Introduction
AWS DynamoDB (DDB) has proved to be one of the most robust, scalable and cost-effective NoSQL solutions out there. Unlike SQL table rows, data is stored as JSON objects called items. There are multiple ways you can store those items on your table(s). In other words, there are several design patterns for DDB:
- Multi-table design: Only one entity is stored in one table, similar to normalised RDBMS.
- Single-table design: Multiple entities are stored in a single table in a denormalized fashion.
- A mix of both: Multiple entities are stored in a single table where some entities are related to others from another table, which also contains one or more entities.

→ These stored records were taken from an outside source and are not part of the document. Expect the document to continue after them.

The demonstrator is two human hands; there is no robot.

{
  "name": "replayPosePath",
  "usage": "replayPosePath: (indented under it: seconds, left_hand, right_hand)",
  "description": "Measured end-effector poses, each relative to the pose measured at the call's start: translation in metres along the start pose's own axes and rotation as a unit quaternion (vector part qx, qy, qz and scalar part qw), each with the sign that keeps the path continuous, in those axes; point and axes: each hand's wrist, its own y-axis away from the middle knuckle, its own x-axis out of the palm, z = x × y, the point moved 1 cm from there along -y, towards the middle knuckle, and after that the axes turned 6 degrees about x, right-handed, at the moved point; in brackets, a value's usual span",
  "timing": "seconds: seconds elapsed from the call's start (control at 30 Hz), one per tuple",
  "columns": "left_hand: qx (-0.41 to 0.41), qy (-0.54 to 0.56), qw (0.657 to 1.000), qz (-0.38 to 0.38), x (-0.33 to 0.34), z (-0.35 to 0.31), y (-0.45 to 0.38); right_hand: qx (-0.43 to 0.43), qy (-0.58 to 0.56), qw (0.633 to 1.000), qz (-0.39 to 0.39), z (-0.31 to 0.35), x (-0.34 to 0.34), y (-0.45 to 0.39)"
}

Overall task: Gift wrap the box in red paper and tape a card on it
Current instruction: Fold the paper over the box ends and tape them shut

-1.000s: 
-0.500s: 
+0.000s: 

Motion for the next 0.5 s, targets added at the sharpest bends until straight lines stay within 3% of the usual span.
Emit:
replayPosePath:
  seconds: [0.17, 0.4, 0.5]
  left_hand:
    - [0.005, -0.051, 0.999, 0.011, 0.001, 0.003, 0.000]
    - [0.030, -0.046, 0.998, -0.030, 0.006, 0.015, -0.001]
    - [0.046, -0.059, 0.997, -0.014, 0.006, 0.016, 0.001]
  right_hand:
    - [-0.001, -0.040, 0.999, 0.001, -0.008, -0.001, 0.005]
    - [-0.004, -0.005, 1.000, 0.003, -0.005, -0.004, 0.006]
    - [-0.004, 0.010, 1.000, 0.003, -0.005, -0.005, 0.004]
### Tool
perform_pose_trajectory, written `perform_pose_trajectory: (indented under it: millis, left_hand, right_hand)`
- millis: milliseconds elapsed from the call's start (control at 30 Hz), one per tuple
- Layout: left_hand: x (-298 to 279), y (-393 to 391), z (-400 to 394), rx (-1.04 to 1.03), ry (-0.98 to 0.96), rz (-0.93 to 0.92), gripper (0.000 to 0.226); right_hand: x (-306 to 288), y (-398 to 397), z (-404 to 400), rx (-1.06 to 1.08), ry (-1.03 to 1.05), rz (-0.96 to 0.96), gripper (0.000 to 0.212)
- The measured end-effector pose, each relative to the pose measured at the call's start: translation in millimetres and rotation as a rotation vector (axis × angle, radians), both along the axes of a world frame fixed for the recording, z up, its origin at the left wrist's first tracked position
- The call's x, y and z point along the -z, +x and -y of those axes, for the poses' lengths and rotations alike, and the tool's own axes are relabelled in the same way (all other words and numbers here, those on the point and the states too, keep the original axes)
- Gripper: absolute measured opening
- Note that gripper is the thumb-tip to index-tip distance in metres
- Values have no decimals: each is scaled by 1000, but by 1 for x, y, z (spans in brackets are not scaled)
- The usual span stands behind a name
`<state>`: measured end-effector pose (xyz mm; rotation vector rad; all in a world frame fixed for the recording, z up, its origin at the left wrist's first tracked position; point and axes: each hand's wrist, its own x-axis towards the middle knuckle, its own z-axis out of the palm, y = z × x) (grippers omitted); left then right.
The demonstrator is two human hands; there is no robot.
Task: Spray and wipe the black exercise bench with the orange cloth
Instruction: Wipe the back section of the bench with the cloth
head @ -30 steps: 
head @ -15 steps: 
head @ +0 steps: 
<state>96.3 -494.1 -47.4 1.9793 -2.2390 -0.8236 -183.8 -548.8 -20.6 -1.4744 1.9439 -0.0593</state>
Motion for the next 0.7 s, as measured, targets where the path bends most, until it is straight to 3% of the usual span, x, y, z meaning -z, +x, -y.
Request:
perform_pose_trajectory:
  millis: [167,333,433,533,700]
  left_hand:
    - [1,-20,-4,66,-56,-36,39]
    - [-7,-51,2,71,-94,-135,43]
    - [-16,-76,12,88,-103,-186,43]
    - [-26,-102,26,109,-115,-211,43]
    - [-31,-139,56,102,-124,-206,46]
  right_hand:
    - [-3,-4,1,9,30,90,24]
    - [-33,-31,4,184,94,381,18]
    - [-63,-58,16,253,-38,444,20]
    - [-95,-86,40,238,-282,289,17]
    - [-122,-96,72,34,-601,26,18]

Which one to choose depends on your application and requirements. In this article, we will focus on the single-table design, where we will look at how our table can evolve depending on new access patterns.
Let’s get started.
Prerequisites
Not so fast! Before diving deep into the article, make sure you understand DDB fundamentals:
Example: Sensor Management
Overview
The example is based on a table called “sensor-management”, which stores information about IoT sensors and their locations. As mentioned, multiple entities are stored in the table according to the single-table design. Below, there is an image presenting how the entities are related to each other via the ER diagram:
One building can have multiple floors; one floor can have multiple rooms; one room can have multiple sensors; one sensor can have multiple measurements. Basically, we have several one-to-many relationships between the entities.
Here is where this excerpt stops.